(Beginning of Task data)
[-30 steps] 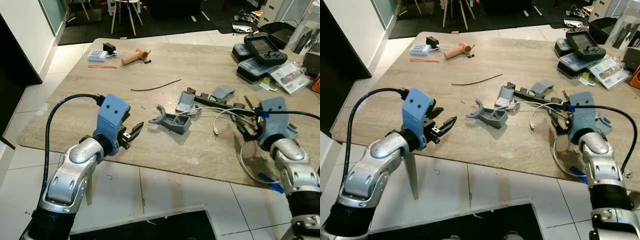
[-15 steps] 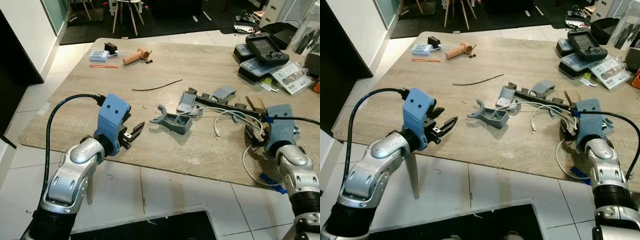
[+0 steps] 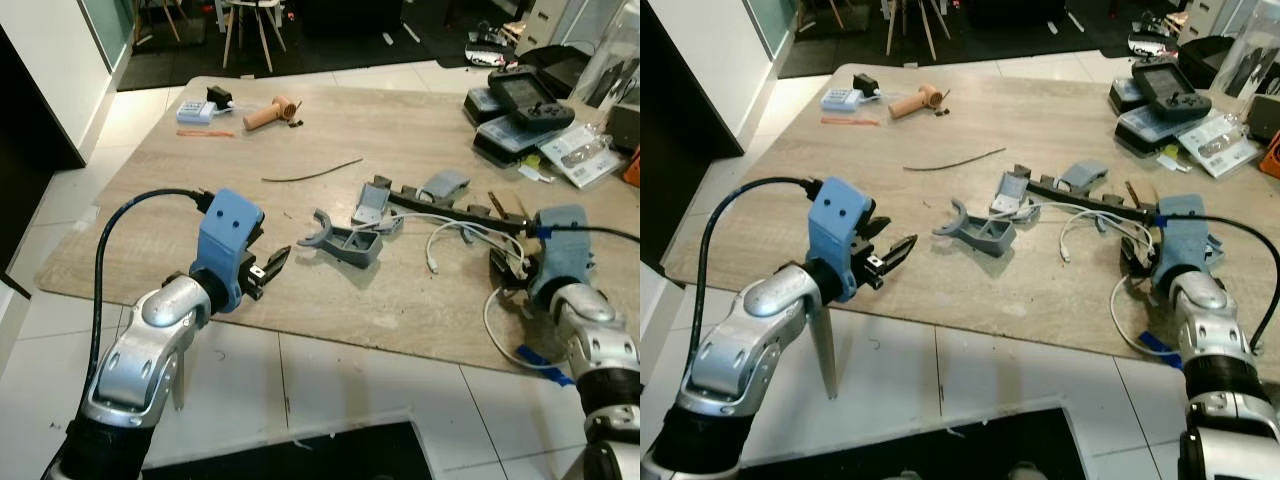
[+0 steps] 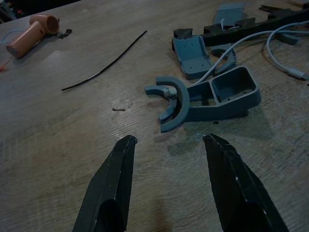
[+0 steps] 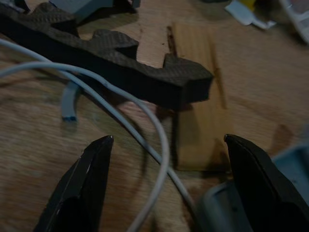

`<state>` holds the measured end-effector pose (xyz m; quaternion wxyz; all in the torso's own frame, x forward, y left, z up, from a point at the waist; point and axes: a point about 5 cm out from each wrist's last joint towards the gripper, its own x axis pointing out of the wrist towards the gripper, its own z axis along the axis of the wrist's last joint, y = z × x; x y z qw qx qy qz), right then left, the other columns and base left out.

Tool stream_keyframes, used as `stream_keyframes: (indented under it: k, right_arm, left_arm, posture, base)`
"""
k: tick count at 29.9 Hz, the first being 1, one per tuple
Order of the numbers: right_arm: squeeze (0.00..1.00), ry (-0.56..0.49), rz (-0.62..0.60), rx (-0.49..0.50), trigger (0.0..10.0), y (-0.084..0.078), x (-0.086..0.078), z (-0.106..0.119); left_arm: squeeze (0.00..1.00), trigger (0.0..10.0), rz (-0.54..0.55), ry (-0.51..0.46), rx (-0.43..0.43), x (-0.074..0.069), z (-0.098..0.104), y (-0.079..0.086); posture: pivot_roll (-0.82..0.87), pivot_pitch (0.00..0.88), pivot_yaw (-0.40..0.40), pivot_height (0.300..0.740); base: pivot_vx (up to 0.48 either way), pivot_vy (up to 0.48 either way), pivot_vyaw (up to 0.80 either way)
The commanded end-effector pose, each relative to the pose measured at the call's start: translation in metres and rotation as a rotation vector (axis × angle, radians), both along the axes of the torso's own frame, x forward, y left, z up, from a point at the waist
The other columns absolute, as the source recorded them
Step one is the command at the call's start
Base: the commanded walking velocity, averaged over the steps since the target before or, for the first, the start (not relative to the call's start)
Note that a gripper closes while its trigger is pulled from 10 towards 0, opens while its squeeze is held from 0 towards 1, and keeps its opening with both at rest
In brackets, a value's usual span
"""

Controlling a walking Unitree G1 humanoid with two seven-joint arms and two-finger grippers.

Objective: Picking trash to rubbish bin

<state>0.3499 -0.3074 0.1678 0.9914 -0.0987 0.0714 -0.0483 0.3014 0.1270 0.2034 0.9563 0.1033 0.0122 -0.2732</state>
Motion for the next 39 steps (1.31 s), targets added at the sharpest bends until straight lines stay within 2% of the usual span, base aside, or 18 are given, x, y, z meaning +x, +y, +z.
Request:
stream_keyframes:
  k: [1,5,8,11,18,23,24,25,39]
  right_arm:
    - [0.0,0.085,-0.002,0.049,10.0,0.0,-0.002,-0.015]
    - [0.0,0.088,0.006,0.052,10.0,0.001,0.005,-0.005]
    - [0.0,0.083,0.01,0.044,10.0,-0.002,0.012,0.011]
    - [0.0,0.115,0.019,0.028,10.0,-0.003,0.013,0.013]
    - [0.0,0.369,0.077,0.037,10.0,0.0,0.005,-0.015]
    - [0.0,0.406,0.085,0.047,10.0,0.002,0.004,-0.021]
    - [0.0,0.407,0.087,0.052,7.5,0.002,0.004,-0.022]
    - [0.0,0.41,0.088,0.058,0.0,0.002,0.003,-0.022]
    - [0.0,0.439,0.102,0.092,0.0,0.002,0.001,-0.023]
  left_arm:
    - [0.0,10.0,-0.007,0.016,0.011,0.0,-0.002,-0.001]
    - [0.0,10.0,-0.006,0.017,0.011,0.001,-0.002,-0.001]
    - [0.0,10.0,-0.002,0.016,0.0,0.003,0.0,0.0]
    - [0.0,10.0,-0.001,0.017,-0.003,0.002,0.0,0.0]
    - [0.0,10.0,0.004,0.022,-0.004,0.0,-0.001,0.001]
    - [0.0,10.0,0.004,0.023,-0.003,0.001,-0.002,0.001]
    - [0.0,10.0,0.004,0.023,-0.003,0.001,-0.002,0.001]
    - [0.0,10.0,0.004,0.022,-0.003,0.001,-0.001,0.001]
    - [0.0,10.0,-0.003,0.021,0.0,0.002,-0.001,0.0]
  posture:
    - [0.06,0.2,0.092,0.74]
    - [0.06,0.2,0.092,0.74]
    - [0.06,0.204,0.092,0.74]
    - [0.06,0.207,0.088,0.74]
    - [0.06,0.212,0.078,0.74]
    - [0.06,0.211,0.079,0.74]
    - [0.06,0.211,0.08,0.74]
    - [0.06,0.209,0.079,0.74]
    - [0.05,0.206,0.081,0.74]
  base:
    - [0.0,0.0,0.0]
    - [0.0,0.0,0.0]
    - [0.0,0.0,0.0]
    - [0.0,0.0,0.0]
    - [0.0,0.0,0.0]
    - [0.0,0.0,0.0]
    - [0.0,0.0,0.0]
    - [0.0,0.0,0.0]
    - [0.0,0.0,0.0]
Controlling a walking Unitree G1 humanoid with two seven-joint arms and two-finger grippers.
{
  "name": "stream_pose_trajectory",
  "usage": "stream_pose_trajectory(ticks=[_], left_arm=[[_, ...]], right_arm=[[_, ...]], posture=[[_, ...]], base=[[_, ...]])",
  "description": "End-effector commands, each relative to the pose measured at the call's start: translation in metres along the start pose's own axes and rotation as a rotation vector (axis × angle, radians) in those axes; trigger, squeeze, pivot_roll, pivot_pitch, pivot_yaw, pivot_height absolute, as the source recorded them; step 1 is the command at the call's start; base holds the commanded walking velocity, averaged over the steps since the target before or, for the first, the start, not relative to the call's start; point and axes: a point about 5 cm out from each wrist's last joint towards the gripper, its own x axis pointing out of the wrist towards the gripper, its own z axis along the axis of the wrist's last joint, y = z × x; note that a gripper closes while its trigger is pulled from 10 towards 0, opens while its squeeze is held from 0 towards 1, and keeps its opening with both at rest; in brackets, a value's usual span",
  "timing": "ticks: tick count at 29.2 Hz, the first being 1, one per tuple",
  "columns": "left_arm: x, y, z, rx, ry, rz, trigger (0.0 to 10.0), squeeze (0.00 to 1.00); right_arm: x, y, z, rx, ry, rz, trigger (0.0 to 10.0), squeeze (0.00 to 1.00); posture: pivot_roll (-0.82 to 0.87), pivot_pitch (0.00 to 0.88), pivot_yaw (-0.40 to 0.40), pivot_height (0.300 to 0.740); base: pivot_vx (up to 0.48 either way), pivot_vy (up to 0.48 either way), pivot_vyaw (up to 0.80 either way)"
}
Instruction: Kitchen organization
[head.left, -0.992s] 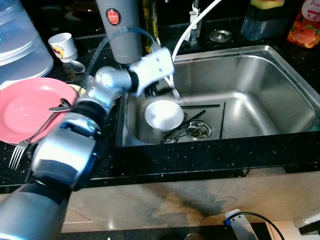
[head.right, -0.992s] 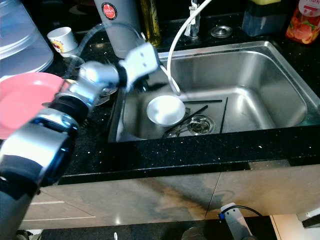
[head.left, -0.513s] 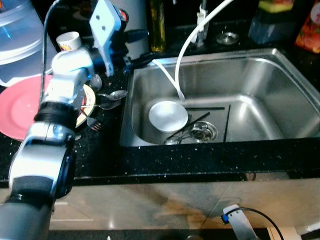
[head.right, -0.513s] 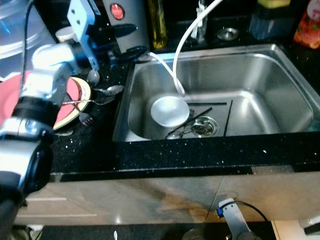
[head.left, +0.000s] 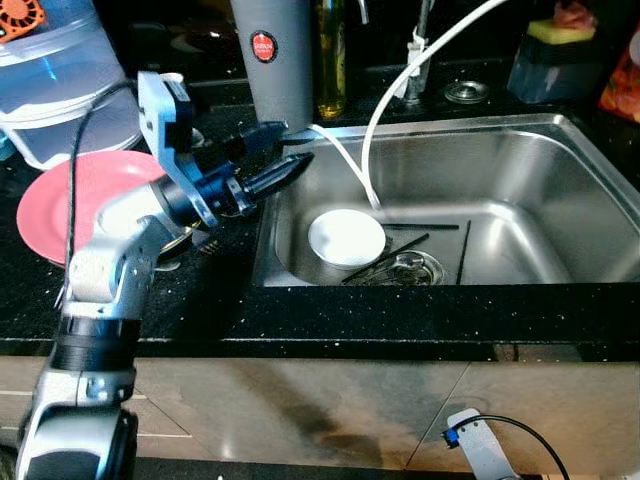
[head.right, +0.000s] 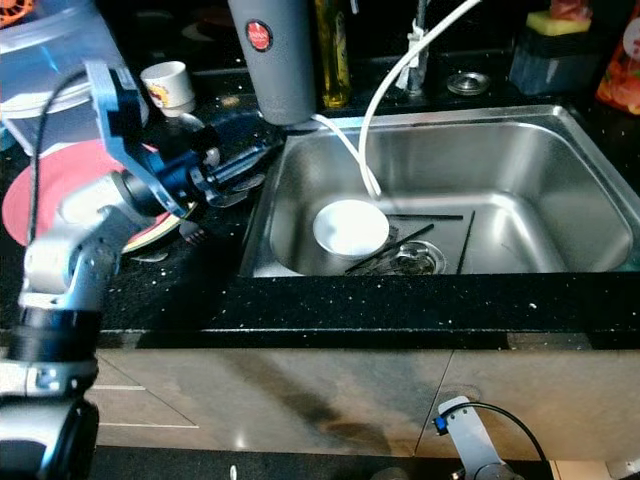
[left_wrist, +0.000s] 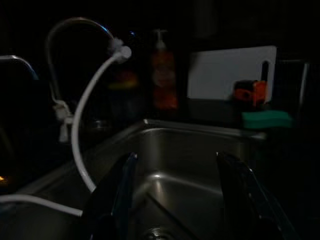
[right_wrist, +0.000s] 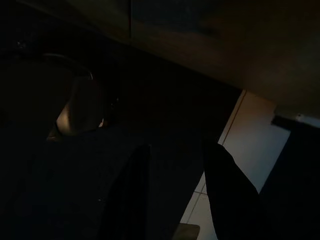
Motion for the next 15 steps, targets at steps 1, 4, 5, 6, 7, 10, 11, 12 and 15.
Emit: stream_pose_trajectory(ticks=[1,4,5,6,7,10,11,12,15], left_arm=[[0.0,-0.006,0.003,-0.009,-0.002,0.004,10.0,0.0],[0.001,-0.013,0.0,-0.02,0.013,0.014,10.0,0.0],[0.002,-0.013,0.0,-0.02,0.016,0.019,10.0,0.0],[0.003,-0.014,-0.001,-0.016,0.019,0.03,10.0,0.0],[0.003,-0.014,-0.001,-0.016,0.019,0.03,10.0,0.0],[0.005,-0.012,-0.005,0.013,0.054,0.072,10.0,0.0],[0.006,-0.012,-0.006,0.02,0.061,0.084,10.0,0.0],[0.006,-0.012,-0.007,0.03,0.069,0.089,10.0,0.0],[0.007,-0.017,-0.008,0.025,0.081,0.093,10.0,0.0]], right_arm=[[0.0,0.003,0.0,0.011,-0.002,0.01,10.0,0.0],[0.0,0.002,0.0,0.009,-0.002,0.011,10.0,0.0],[0.0,0.003,0.0,0.008,-0.002,0.012,10.0,0.0],[0.0,0.003,0.0,0.008,-0.001,0.013,10.0,0.0],[0.0,0.003,0.0,0.008,-0.001,0.013,10.0,0.0],[0.0,0.003,0.0,0.001,-0.001,0.014,10.0,0.0],[0.0,0.003,0.0,-0.001,-0.001,0.015,10.0,0.0],[0.0,0.003,0.001,0.001,-0.01,0.012,10.0,0.0],[0.0,0.003,0.002,-0.001,-0.023,0.021,10.0,0.0]], posture=[[-0.02,0.019,0.07,0.74],[-0.02,0.016,0.068,0.74],[-0.02,0.013,0.066,0.74],[-0.02,0.008,0.066,0.74],[-0.02,0.008,0.066,0.74],[-0.02,0.002,0.065,0.74],[-0.02,0.001,0.065,0.74],[-0.03,0.0,0.065,0.74],[-0.03,0.0,0.062,0.74]], base=[[0.0,0.0,0.0],[0.0,0.0,0.0],[-0.307,0.0,0.0],[-0.277,0.0,0.0],[-0.277,0.0,0.0],[0.0,0.0,0.0],[0.0,0.0,0.0],[0.0,0.0,0.0],[0.0,0.0,0.0]])
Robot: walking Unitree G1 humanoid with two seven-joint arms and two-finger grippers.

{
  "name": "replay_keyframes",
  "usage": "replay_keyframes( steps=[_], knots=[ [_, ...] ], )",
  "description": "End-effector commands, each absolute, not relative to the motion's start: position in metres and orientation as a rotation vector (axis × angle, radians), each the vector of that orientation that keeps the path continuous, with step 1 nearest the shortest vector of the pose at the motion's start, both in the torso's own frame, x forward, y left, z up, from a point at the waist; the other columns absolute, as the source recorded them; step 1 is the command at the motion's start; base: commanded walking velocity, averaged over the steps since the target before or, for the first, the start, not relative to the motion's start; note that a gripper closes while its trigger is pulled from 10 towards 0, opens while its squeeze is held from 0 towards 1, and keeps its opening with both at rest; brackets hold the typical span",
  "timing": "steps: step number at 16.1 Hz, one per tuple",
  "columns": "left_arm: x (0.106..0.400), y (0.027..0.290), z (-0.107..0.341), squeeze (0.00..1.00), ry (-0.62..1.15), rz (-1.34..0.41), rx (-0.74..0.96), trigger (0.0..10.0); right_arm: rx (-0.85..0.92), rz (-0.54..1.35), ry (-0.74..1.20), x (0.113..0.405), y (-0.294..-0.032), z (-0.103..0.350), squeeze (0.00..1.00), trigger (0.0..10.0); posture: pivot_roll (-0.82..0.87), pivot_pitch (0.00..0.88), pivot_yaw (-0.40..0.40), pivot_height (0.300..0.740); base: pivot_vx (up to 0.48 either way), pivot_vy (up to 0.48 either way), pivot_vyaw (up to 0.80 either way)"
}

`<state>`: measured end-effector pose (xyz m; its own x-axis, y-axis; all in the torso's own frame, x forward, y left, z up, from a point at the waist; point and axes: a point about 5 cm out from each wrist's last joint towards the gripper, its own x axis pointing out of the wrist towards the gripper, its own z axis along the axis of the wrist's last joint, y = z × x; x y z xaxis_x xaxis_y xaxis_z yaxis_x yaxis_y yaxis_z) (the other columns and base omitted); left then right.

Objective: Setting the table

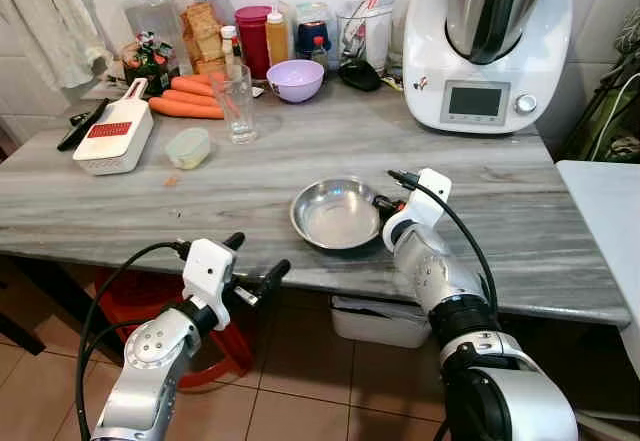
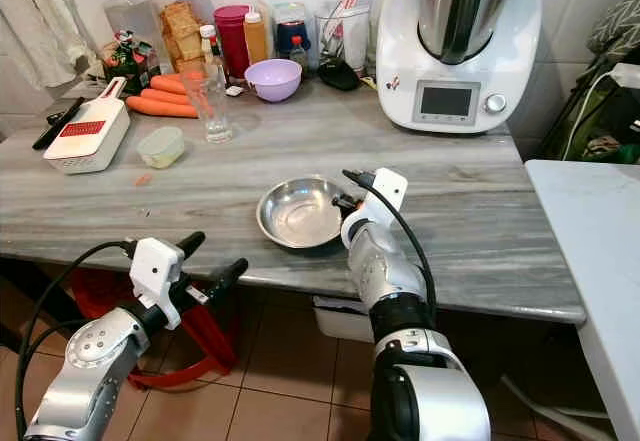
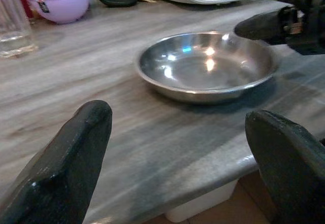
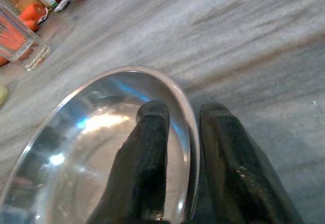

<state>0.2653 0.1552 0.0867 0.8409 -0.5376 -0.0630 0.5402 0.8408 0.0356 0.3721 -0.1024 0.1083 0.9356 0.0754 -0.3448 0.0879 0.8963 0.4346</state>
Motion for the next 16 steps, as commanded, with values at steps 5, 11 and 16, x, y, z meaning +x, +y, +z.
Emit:
replay_keyframes(
  steps=[5, 11, 16],
  knots=[
    [0.264, 0.154, 0.088, 0.0, 0.057, -0.62, 0.06, 10.0, 0.46, -0.009, 0.314, 0.377, -0.099, 0.117, 1.0, 10.0, 0.07, 0.0, 0.055, 0.74, 0.0, 0.0, 0.0],
    [0.263, 0.154, 0.087, 0.0, 0.057, -0.615, 0.035, 10.0, 0.249, 0.015, 0.125, 0.363, -0.11, 0.124, 1.0, 10.0, 0.07, 0.0, 0.047, 0.74, 0.0, 0.0, 0.0],
    [0.265, 0.148, 0.088, 0.0, 0.045, -0.61, 0.01, 10.0, 0.191, 0.0, 0.0, 0.336, -0.129, 0.126, 1.0, 10.0, 0.05, 0.0, 0.038, 0.74, 0.0, 0.0, 0.0]
  ],
)
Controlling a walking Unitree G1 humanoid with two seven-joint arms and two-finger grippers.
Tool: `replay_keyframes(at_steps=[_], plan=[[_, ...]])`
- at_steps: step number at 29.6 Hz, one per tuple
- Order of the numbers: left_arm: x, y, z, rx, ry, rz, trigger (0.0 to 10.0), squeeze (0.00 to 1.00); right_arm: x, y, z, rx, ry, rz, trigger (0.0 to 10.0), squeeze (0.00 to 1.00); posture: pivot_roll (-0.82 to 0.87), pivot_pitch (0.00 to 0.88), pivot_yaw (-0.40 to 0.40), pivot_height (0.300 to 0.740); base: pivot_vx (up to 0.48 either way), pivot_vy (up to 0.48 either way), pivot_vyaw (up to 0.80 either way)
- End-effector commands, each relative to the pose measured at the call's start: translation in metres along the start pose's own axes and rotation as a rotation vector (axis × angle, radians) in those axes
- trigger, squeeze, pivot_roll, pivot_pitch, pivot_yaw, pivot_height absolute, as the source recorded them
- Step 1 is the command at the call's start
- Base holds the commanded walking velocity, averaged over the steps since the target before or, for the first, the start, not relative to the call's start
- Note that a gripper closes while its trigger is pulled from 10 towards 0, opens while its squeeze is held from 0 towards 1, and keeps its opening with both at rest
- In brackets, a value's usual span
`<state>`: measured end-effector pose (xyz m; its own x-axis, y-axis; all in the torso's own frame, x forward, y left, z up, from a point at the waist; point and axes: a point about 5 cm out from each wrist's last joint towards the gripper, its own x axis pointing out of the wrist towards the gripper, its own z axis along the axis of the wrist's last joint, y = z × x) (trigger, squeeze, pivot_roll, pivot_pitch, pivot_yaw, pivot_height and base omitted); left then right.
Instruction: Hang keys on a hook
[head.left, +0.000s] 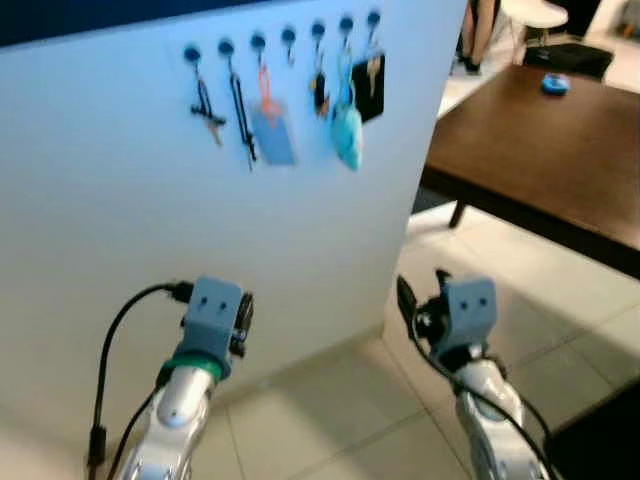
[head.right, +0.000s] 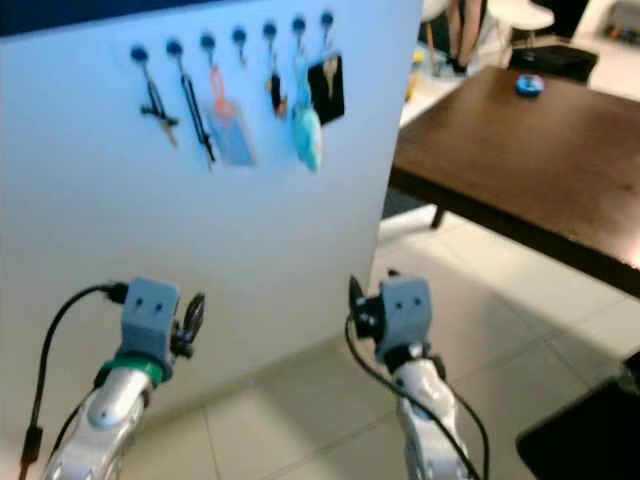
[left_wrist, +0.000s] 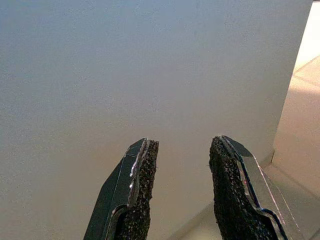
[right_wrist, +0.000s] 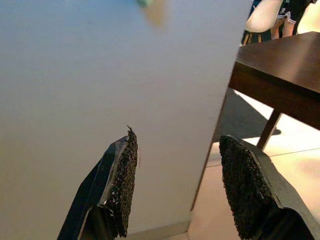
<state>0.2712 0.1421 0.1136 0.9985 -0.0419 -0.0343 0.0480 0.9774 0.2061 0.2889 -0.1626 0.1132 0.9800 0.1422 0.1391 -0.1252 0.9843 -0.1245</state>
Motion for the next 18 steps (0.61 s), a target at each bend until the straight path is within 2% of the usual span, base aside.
replay_keyframes(at_steps=[1,6,11,18], plan=[[-0.0015,0.0013,-0.0043,0.013,0.012,0.003,10.0,0.0,0.0,0.0054,-0.003,0.016,0.018,0.012,10.0,0.0,-0.1,0.0,0.136,0.74,-0.337,0.0,0.0],[-0.001,0.0018,-0.004,0.016,0.009,0.002,10.0,0.0,0.0006,0.0055,-0.0032,0.02,0.021,0.01,10.0,0.0,-0.11,0.0,0.14,0.74,-0.334,0.0,0.0],[-0.0003,0.0022,-0.0046,0.021,0.008,-0.001,10.0,0.0,0.0016,0.0048,-0.004,0.033,0.027,0.001,10.0,0.0,-0.1,0.0,0.146,0.74,-0.334,0.0,-0.8],[0.0006,0.0026,-0.0042,0.025,0.008,-0.012,10.0,0.0,0.0038,0.0054,-0.0036,0.04,0.025,-0.003,10.0,0.0,-0.1,0.0,0.148,0.74,0.0,0.0,-0.8]])
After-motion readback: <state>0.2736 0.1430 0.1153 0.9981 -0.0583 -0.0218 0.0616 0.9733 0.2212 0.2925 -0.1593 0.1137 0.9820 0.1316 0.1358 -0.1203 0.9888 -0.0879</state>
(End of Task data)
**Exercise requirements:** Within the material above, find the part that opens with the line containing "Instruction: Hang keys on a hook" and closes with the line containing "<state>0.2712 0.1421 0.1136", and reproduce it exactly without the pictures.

**Final answer:**
Instruction: Hang keys on a hook
[head.left, +0.000s] 
[head.right, +0.000s] 
[left_wrist, +0.000s] 
[right_wrist, +0.000s] 
<state>0.2712 0.1421 0.1136 0.9985 -0.0419 -0.0343 0.0480 0.9774 0.2061 0.2889 -0.1626 0.1132 0.9800 0.1422 0.1391 -0.1252 0.9843 -0.1245</state>

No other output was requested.